I’m hoping someone can either help me with my implementation, maybe spotting an issue i blindly missed, or can point me to some really good resources on how to properly implement this algorithm in C++.
The end goal is a plugin similar to BitSpeek but with some more control of the specific parameters that make the LPC Algorithm work.

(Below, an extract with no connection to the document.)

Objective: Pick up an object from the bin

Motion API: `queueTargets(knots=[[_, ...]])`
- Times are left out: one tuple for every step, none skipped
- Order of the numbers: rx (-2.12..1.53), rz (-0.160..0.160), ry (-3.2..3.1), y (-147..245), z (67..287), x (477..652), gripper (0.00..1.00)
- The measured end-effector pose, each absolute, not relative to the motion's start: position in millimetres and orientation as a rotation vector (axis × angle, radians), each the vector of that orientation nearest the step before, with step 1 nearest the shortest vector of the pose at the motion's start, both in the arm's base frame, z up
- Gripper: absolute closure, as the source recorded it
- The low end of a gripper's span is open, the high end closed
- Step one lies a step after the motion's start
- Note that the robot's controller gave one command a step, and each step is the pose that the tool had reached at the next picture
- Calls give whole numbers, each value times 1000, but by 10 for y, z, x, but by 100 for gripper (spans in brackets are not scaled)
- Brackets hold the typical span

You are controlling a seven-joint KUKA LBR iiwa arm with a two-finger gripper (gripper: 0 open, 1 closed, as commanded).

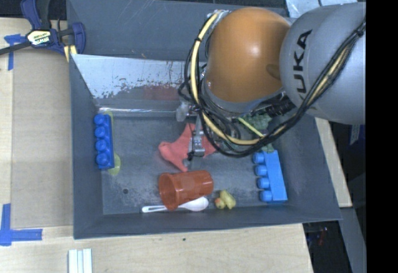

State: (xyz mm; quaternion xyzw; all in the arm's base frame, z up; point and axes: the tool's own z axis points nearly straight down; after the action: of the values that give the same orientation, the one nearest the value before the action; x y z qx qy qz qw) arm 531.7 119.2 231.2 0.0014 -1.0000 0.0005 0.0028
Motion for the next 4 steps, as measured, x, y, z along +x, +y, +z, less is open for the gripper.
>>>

Below i’ve listed the link to the relevant MATLAB code and the code I’m currently working on:
Fundementals & MATLAB Code Source
https://ccrma.stanford.edu/~hskim08/lpc/
My Current LPCProcessor class (.cpp and .h)
#include "LPCProcessor.h"
#include <cmath>
#include <algorithm>
#include <random>
#include <juce_dsp/juce_dsp.h>
LPCProcessor::LPCProcessor(const int lpcOrder, const int windowSize)
: lpcOrder(lpcOrder), windowSize(windowSize), pitchDetectionEnabled(false),
window(windowSize, juce::dsp::WindowingFunction<float>::hann)
{
}
LPCProcessor::~LPCProcessor() = default;
void LPCProcessor::setWindowSize (const int newSize)
{
windowSize = newSize;
new (&window) juce::dsp::WindowingFunction<float> (windowSize, juce::dsp::WindowingFunction<float>::hann); // Reconstruct in place
}
void LPCProcessor::process(const juce::AudioBuffer<float>& inputBuffer, juce::AudioBuffer<float>& outputBuffer) const
{
// this is the processors job, since we want this to be a parameter users can control.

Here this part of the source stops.